All children are individuals yes, but human development is fairly predictable in an approximate way.
It's actually a cause for concern if a child DOESN'T rebel/push for independence. I've a few friends with children with certain learning disabilities who would have LOVED if their child had been a "terrible 2er" But because of their health didn't go through that stage or went through it at a MUCH older and hard to manage (physically) age.
It's a part of NORMAL development to strive for independence, autonomy at certain stages of a child's development.
And yes another factor you may want to consider is SOME children without learning disabilities also seem to "store up" their "mischief" for later stages.
I've known several parents who had it relatively easy during the toddler stage...only for those children to REALLY Strike out in the teen years.
In addition, not all parents have the resources to cope either, you've no idea what else people might be dealing with.
Try and have some empathy and compassion and understanding and maybe acknowledge that you're not perfect...just lucky!
Because most of life is just that...luck!!
I'm deeply suspicious of anyone with supposedly healthy children who are ALWAYS well behaved. IF It's true it can actually be an indicator of other worrying issues.
A child should feel comfortable and safe to let rip on occasion, if they don't that's also of concern.
They are 2.5yrs and 16m ahh so dc 2 hasn't even reached this stage yet and even dc 1 is barely into it! Don't count your chickens op!
I apparently rarely tantrummed and not until almost 4, bro had his moments but apparently he calmed fairly quickly with hugs, always a cuddle person (which earned my mum withering looks from people like you if she did this in public because she was "rewarding" bad behaviour but she wasn't she was calming him down - he'd then be told off for the tantrum but the busy bodies weren't around for that!)...
My sis the dc3? Fucking nightmare from 1.5 years to now! And she's in her 40's! And frankly it's one reason why I'm NC with her - a 38 year old woman shouting and stamping her feet in the street because she was given the wrong coffee is shameful!
And yes I would say we were patented fairly similarly in terms of discipline at that stage.
So you'd prefer to just yell at them all day everyday instead of letting them have 30min of telly? that you even briefly thought these were the only 2 options SHOWS how inexperienced and ill informed you are.
There are a multitude of other options. 30 mins of telly EVERY DAY or even most days is hardly prize parenting either.
I was LUCKY to have a child that was never particularly enamoured with anything screen based (she's music mad though) and who (due to a disability) doesn't like most "junk" food...
But she still had her moments!
A lazy parent will choose the easy option most/every day of placating the child/doing anything for a peaceful life. This may work short term but long term is very poor parenting.

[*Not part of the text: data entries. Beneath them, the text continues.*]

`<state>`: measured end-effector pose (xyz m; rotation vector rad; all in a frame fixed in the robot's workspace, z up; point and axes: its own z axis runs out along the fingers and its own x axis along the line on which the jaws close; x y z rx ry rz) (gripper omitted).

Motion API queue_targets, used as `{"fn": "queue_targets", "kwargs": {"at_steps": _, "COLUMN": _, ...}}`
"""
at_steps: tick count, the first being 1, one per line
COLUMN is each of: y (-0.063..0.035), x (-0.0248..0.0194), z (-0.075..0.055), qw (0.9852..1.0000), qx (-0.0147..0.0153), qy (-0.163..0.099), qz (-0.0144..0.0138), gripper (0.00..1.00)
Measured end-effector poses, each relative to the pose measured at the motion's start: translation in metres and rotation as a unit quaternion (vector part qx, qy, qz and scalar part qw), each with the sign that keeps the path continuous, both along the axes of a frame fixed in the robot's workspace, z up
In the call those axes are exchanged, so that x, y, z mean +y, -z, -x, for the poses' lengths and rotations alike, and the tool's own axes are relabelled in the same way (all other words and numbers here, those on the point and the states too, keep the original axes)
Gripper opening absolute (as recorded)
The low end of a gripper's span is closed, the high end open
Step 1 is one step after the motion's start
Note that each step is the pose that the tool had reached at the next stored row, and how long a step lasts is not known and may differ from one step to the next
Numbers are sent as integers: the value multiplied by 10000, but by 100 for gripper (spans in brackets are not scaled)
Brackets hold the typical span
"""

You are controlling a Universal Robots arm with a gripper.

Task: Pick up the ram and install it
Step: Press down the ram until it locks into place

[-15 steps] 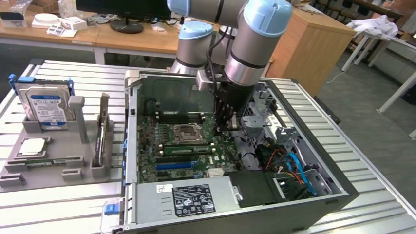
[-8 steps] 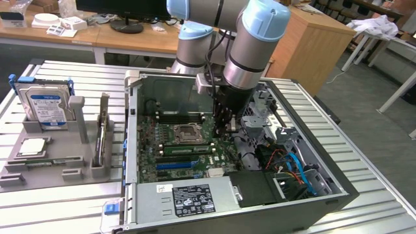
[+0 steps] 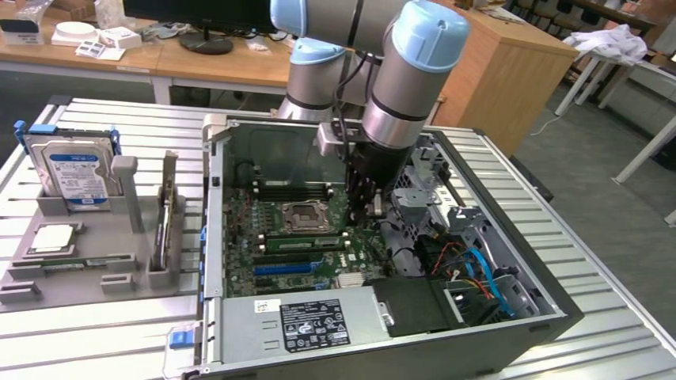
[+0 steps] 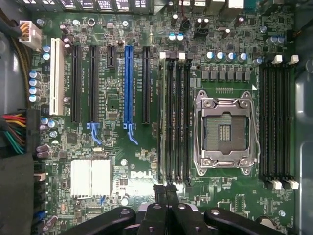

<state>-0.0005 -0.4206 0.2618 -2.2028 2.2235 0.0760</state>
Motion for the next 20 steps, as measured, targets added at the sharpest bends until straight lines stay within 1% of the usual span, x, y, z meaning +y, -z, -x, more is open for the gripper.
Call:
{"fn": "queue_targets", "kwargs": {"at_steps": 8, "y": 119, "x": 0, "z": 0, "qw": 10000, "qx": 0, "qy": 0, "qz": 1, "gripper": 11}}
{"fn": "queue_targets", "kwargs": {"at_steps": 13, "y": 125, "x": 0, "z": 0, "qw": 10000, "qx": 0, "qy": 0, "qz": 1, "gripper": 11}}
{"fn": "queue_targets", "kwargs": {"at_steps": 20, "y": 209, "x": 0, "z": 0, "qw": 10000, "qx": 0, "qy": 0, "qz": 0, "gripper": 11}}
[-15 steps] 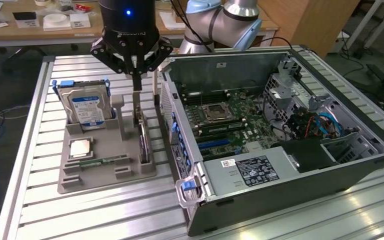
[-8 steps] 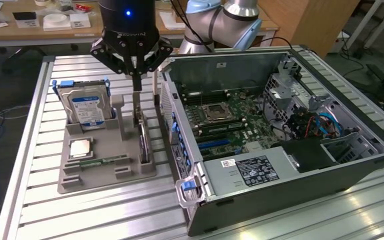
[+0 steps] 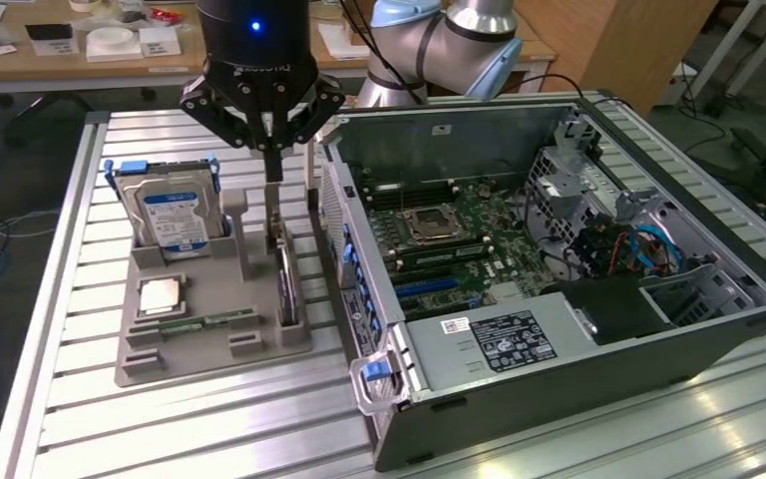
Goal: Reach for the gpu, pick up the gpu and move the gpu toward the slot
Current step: 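Reach for the gpu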
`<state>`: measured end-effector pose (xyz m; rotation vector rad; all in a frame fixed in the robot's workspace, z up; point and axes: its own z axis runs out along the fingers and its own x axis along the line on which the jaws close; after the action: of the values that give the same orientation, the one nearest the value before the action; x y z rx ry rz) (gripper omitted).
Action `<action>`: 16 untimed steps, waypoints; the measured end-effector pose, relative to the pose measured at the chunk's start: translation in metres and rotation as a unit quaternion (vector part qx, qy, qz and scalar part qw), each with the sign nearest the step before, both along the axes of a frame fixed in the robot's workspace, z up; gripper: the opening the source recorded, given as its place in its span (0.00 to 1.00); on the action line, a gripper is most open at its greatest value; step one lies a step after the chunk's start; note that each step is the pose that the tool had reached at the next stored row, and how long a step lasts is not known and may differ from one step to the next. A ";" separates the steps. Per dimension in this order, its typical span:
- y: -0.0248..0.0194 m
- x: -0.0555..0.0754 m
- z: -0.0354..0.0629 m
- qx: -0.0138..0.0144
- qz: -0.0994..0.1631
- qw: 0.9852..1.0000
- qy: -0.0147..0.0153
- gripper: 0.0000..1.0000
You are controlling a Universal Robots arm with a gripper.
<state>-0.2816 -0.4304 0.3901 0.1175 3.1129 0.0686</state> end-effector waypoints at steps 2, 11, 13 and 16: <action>0.0000 0.000 0.0000 0.000 0.000 1.000 0.000 0.11; 0.0000 0.000 0.0000 0.000 0.000 1.000 0.000 0.36; 0.0000 0.000 0.0000 0.000 0.000 1.000 0.000 0.36; 0.0000 0.000 0.0000 0.000 0.000 1.000 0.000 0.36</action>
<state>-0.2816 -0.4304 0.3901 0.1175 3.1129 0.0686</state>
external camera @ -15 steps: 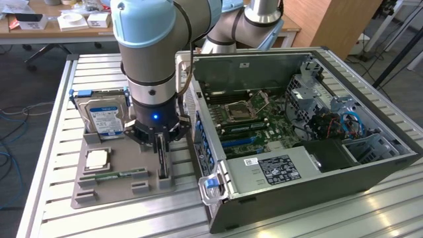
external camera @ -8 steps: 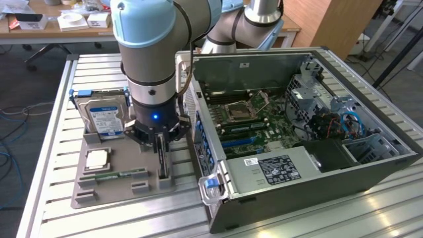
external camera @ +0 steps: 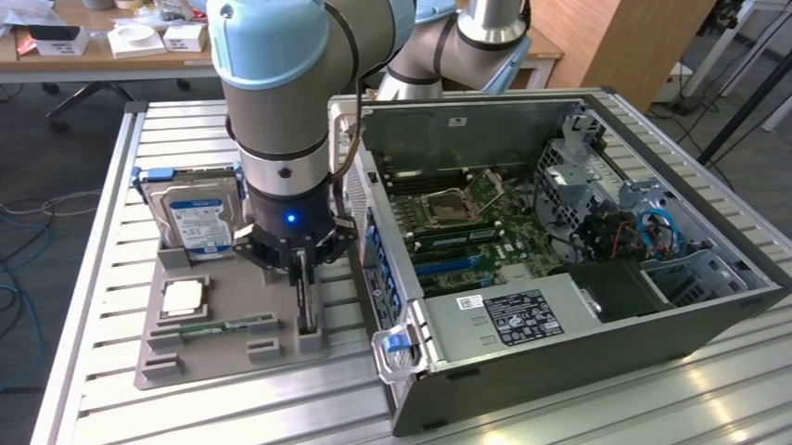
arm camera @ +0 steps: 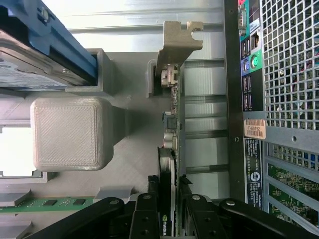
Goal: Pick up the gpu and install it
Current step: 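Pick up the gpu and move the gpu toward the slot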
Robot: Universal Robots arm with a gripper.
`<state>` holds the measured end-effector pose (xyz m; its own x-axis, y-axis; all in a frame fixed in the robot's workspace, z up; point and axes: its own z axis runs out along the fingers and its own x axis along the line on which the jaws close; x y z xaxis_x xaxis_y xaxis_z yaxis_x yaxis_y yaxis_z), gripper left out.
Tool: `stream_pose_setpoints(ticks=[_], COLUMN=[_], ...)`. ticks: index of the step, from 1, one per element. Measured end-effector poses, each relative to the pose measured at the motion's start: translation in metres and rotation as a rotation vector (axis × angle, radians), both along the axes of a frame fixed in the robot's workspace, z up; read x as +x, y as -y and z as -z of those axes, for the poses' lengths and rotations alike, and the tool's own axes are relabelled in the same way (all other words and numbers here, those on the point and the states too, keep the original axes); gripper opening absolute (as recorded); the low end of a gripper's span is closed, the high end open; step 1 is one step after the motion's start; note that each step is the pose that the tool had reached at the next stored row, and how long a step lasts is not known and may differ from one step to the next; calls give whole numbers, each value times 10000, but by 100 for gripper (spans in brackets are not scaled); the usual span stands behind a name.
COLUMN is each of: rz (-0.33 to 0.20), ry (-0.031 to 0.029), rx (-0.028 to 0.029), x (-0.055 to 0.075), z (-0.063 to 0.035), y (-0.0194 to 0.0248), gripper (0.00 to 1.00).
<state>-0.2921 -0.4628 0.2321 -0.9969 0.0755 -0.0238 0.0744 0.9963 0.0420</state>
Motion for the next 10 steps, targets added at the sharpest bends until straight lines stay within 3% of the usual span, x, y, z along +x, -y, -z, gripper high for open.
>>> stream_pose_setpoints(ticks=[10], rz=[-88], ry=[0], rx=[0], x=[0], z=[0], y=[0], gripper=[26])
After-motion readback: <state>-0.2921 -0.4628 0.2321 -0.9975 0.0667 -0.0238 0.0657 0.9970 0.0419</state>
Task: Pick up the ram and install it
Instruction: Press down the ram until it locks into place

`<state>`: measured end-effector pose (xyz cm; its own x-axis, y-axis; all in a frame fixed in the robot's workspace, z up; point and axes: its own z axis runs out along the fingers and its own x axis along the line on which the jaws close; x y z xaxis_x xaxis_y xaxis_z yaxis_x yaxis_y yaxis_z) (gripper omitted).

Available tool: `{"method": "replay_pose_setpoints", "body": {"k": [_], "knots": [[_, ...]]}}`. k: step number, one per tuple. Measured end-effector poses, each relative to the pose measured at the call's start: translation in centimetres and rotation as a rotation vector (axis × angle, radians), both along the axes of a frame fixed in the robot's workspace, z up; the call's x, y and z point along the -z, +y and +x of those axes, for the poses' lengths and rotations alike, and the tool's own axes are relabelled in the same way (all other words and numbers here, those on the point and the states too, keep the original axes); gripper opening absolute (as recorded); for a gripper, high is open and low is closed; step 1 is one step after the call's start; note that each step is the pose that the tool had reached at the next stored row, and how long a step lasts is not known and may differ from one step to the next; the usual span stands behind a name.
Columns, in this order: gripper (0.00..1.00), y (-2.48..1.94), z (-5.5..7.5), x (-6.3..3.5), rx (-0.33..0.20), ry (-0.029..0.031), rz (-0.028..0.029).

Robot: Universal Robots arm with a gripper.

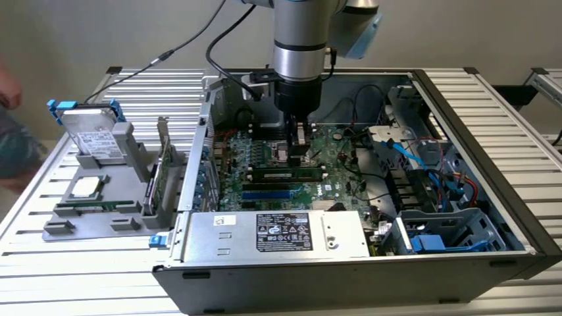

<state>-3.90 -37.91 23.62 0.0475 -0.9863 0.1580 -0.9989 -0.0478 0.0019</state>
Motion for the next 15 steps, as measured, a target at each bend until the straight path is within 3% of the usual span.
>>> {"method": "replay_pose_setpoints", "body": {"k": [5,10,15], "knots": [[0.10,-0.01,0.1,0.00,0.000,0.0001,-0.0002],[0.10,-0.48,1.1,0.02,0.000,0.0000,0.0007],[0.10,-0.62,2.4,0.02,0.000,0.0001,0.0006]]}}
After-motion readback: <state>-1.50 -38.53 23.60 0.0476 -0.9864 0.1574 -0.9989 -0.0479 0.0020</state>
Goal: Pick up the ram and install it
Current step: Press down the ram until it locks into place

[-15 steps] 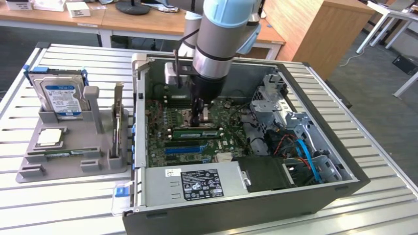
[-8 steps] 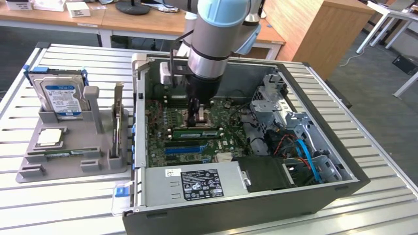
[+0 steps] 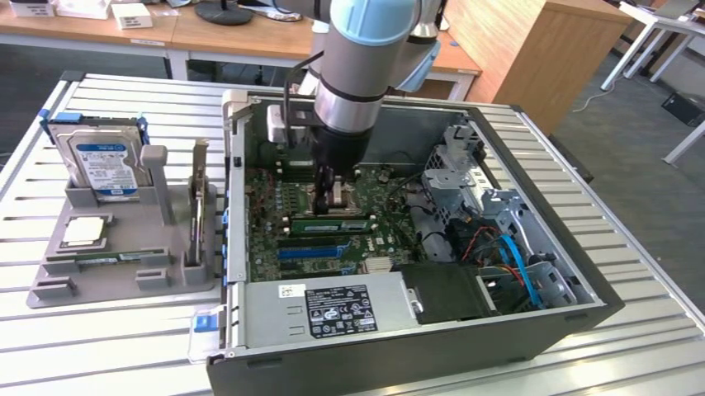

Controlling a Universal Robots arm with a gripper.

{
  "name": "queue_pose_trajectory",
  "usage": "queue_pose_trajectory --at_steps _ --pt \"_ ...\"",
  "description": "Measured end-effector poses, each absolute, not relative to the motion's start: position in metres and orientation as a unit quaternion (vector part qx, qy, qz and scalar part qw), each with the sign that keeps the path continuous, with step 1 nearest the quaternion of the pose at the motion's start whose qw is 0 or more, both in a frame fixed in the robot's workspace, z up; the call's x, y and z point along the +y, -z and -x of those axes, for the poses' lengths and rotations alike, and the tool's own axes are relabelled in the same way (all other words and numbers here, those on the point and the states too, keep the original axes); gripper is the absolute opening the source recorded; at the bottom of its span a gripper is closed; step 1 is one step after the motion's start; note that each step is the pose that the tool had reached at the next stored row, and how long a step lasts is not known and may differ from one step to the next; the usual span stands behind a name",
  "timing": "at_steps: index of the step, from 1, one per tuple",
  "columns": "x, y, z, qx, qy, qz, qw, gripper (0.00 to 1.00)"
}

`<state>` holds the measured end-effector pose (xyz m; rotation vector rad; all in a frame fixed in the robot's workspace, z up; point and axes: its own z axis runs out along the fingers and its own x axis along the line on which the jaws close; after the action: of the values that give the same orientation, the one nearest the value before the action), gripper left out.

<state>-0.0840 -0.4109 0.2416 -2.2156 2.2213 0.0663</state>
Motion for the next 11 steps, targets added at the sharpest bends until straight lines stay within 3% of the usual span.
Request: queue_pose_trajectory --at_steps 11 --pt "-0.4141 -0.2416 0.0840 0.708 -0.021 0.706 0.002 0.11"
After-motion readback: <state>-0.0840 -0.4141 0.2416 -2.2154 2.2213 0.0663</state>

Btw my dd is now 19, has a good full time job, has applied for uni (she took some time out of education due to issues around her disability, which also got her a bit down) and just this week found out she has a place starting next year, has her own place that she loves and has good friends she does lots with when they're not working (can be a bit tricky as most work shifts), not just the usual clubbing (though she does that too) but they go to concerts, plays (one is an aspiring director who's just started working for a local company backstage), quiz nights, camping...
My children are adults - you have a long road ahead and TV & carbs will not solve every problem. Good luck - you'll need it.
Totally agree with this! I've actually found the last couple years/current stage the hardest as once they're adults/nearly adults there's very little you can do with them! It's SO hard after many years of "active" parenting to have to learn to step back and just hope/pray you've done a good job!!